Peringati Hari Sumpah Pemuda, DPP KNPI Ziarah Makam HM Soeharto

Peringati Hari Sumpah Pemuda, DPP KNPI Ziarah Makam HM Soeharto

Dalam mengisi peringatan hari Sumpah Pemuda 28 Oktober 1928, pada Sabtu 28 Oktober 2017 seluruh pimpinan Organisasi Kepemudaan bersama jajaran DPP KNPI menggelar kegiatan Ziarah ke Makam Presiden RI Ke 2, HM Soeharto di Astana Giri Bangun, Karanganyar, Jawa Tengah.

Disela acara tersebut Ketua Umum DPP KNPI Cupli Risman S.Sos pada wartawan menegaskan, bahwa Sosok HM Soeharto merupakan Tokoh Nasional yang harus dijadikan tauladan bagi para Pemuda Indonesia.

Soeharto adalah sosok pengayom yang mampu melindungi segenap bangsa Indonesia, Dalam kepemimpinan beliau, masyarakat bisa hidup tentram berdampingan tanpa harus membeda-bedakan suku, ras maupun agama, semua hidup rukun damai mencari nafkah.
Harga kebutuhan pokok terkendali, beras, gula, minyak dan bahan pokok murah, sehingga masyarakat hidup tentram.
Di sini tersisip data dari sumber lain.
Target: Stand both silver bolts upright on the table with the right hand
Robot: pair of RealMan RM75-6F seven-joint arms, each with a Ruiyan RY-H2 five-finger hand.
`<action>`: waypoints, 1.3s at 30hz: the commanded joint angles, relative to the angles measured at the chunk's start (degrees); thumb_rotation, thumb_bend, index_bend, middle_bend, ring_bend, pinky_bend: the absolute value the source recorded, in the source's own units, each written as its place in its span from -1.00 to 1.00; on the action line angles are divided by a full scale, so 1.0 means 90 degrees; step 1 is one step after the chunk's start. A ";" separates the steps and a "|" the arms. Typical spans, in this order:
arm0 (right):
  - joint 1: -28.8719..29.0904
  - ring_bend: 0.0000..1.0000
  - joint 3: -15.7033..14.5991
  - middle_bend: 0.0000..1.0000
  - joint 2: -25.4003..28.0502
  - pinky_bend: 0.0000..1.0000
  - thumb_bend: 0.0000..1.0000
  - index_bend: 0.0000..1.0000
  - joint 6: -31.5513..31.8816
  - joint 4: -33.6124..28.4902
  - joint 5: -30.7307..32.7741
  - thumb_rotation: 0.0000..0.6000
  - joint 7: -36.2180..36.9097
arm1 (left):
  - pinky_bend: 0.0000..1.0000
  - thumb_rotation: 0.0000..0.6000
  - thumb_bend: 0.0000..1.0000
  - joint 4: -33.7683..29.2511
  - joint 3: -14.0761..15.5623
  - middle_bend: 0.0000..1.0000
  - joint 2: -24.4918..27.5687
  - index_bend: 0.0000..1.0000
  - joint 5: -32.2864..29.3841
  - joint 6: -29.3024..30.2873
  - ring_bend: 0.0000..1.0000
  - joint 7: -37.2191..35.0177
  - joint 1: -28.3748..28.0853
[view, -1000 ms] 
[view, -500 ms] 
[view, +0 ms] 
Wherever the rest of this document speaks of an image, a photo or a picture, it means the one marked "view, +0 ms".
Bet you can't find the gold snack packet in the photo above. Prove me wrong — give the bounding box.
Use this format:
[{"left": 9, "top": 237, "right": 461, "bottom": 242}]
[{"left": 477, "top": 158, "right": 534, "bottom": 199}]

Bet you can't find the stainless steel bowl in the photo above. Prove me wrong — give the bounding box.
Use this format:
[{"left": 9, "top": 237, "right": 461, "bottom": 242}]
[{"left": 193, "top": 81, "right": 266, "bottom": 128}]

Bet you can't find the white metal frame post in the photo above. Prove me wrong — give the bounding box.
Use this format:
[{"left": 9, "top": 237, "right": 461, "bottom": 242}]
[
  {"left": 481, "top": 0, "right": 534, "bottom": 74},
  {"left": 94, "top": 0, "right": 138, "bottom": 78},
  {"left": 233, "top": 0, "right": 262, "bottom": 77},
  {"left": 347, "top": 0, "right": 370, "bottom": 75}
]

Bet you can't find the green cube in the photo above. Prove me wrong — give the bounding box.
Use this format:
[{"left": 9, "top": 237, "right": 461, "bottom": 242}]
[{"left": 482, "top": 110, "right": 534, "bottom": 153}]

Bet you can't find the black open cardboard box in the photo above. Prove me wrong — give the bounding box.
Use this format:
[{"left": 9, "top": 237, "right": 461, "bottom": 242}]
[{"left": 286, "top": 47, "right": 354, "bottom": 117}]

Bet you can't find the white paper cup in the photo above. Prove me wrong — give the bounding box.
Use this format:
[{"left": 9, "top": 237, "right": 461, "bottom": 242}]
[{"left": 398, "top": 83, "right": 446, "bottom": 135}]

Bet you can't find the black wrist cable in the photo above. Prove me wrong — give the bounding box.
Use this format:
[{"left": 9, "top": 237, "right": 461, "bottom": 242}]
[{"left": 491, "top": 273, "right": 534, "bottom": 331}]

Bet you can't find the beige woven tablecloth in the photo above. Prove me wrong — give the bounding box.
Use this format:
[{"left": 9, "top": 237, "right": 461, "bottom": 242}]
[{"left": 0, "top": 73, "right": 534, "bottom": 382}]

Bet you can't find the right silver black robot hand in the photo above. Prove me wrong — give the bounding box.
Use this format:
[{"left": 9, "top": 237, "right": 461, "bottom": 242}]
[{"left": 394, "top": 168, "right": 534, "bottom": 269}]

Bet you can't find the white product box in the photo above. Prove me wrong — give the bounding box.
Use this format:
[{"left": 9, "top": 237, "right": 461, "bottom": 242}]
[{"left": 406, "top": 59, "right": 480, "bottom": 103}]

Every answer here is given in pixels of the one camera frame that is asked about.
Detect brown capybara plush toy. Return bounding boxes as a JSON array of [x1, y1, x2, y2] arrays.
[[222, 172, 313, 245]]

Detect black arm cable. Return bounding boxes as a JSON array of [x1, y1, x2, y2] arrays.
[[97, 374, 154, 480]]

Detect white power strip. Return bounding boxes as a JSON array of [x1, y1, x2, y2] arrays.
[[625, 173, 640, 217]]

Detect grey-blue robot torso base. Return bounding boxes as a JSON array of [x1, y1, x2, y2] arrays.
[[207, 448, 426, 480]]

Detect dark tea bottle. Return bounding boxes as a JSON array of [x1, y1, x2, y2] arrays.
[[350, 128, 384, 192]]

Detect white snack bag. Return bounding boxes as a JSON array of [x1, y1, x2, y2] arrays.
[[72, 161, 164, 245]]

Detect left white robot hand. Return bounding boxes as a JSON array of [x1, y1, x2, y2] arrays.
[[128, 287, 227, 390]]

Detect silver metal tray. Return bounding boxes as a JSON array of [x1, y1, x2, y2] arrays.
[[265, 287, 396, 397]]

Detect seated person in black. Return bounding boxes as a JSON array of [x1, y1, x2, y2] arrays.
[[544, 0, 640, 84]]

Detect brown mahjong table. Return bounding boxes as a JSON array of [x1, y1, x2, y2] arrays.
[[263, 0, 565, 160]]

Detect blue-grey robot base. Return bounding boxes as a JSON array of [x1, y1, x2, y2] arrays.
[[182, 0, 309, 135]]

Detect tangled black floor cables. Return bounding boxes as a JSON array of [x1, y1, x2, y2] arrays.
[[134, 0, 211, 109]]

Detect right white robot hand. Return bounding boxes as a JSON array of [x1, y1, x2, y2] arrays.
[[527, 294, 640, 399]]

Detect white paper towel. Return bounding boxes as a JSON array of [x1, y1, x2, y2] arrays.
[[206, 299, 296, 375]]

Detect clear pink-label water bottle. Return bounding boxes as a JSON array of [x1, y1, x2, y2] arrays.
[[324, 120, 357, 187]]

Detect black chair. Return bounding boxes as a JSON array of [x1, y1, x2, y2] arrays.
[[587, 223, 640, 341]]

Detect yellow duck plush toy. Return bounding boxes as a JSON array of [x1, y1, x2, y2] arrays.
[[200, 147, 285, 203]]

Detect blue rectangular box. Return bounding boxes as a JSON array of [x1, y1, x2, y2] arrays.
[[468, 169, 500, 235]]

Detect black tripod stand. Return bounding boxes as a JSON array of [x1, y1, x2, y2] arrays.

Sebagai Bapak Pembangunan, banyak warisan pembangunan era HM Soeharto hingga saat ini masih bisa dinikmati seluruh rakyat Indonesia, apakah berupa infrastruktur jalan, jembatan, Waduk untuk pengairan dan pembangkit listrik maupun pembangunan gedung-gedung Pemerintah.

Kepemimpinan Soeharto juga mampu menciptakan stabilitas nasional, menjaga kedaulatan negara tanpa ada pulau yang terlepas, Seluruh Pemuda bisa bersatu tanpa ada perpecahan, NKRI tetap satu. beliau adalah pemimpin yang dicintai rakyatnya, tegas Cupli Risman.

Pada Hari Sumpah Pemuda kali ini, dimana kita akan masuk dalam Pilkada 2018 dan Pemilu 2019 serta Pilpres, KNPI berharap para Pemuda akan turut berpartisipasi mensukseskan Pilkada dan Pemilu yang akan datang, karena Pilkada maupun Pemilu merupakan proses alih generasi kepemimpinan negri ini, pemuda harus terlibat didalamnya untuk mengisi pembangunan serta meningkatkan kesejahteraan masyarakat, bangsa dan negara, tegas Cupli Risman.

Saat disinggung tentang demokrasi saat ini, Sebagai Ketua Umum DPP KNPI dirinya berharap ada perubahan untuk kembali pada Demokrasi Pancasila, yaitu demokrasi perwakilan, dimana Bupati/Walikota maupun Gubernur dipilih oleh DPRD sebagai wakil rakyat, dan tidak melibatkan orang banyak, sehingga tidak banyak energi yang terbuang, tambah Cupli Risman.